The valve housing 22 of the fuel injector 1 is inter alia through the inlet connection 7 , but also from a nozzle body 10th formed in which a valve needle 11 is arranged. The valve needle 11 stands in such a typical and usual design with a spherical valve closing body 12th in operative connection by being attached to a rod-shaped valve needle shaft 19th is firmly connected by welding. The valve closing body 12th acts with one on a valve seat body 13 arranged valve seat 14 to form a sealing seat. At the fuel injector 1 in the exemplary embodiment it is an inward opening fuel injector 1 which has at least one spray orifice 4th has, but typically at least two spray orifices 4th having. The fuel injector 1 is ideally designed as a multi-hole injection valve and therefore has between four and thirty spray orifices 4th .
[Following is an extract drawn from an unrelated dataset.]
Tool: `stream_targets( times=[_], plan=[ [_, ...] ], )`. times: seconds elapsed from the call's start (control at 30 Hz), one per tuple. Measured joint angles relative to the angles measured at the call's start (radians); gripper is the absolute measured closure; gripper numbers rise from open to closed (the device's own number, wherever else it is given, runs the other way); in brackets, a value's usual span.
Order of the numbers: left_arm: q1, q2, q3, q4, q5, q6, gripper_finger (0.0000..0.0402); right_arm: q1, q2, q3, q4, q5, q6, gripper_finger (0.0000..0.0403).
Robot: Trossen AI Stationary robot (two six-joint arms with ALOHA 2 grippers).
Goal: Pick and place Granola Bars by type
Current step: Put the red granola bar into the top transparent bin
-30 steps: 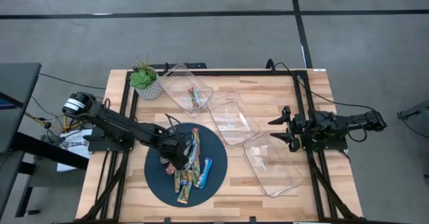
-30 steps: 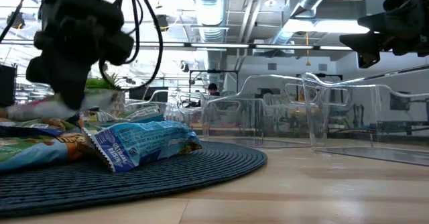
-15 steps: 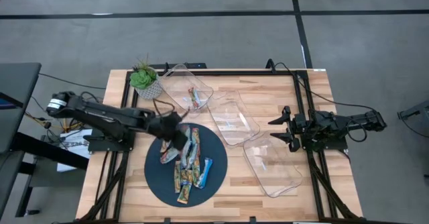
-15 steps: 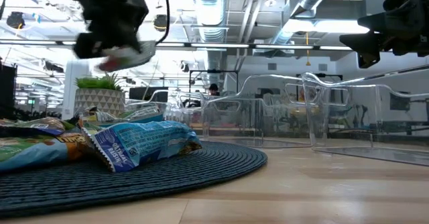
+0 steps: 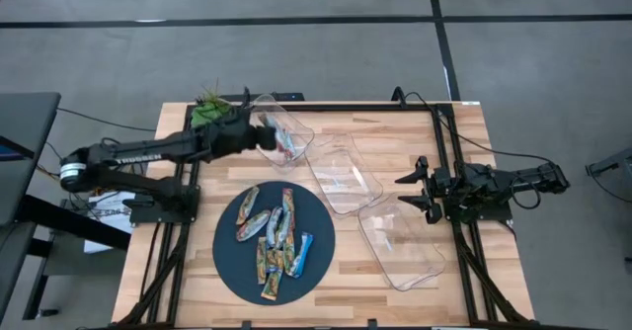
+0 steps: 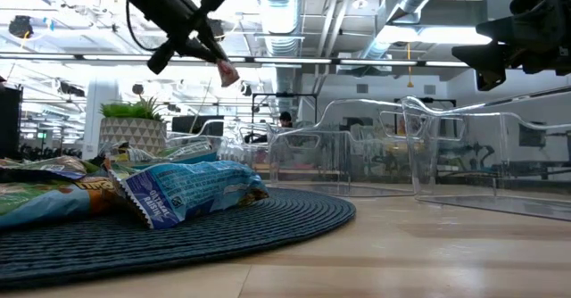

An electromagnetic circuit, for example a magnetic coil, serves as the drive 15 comprises as an actuator, which is encapsulated in a coil housing and wound on a coil carrier, which has an inner pole 16 surrounds. An armature also belongs to the electro-magnetic circuit 17th that on the valve pin 11 is arranged. In the idle state of the fuel injector 1 becomes the anchor 17th from a return spring 18th acted against its stroke direction so that the valve closing body 12th on the valve seat surface 14 is kept in a sealing system. When the solenoid is excited 15 this builds up a magnetic field, which is the anchor 17th against the spring force of the return spring 18th moved in the stroke direction. The anchor 17th takes the valve needle 11 also in the stroke direction. The one with the valve pin 11 related valve closing body 12th lifts from the valve seat 14 and the fuel will flow through the spray ports 4th hosed.

If the coil current is switched off, the armature drops 17th after sufficient reduction of the magnetic field by the pressure of the return spring 18th from the inner pole 16 off, causing the valve needle 11 moved against the stroke direction. This sets the valve closing body 12th on the valve seat 14 on, and the fuel injector 1 will be closed.

This version of the fuel injection device is a system for direct petrol injection with fuel injection valves 1 which, as shown, are operated with an electromagnetic actuator but also with piezo actuators and are used, for example, in a constant pressure system.

The axially movable valve needle 11 has its lower guide area in the area of the spherical valve closing body 12th along a cylindrical wall of the central opening of the valve seat body 13 . The guide diameter is comparatively large because the spherical valve closing body has a larger diameter than that of the solid valve needle shaft 19th . This dimensioning in turn necessitates a comparatively large diameter of the sealing seat and the outside diameter of the valve seat body 13 , so that there is a high hydraulic load on the sealing seat. With such a known solution, it is also particularly important to ensure that the valve needle shaft 19th and the valve closing body 12th welded exactly coaxially to each other.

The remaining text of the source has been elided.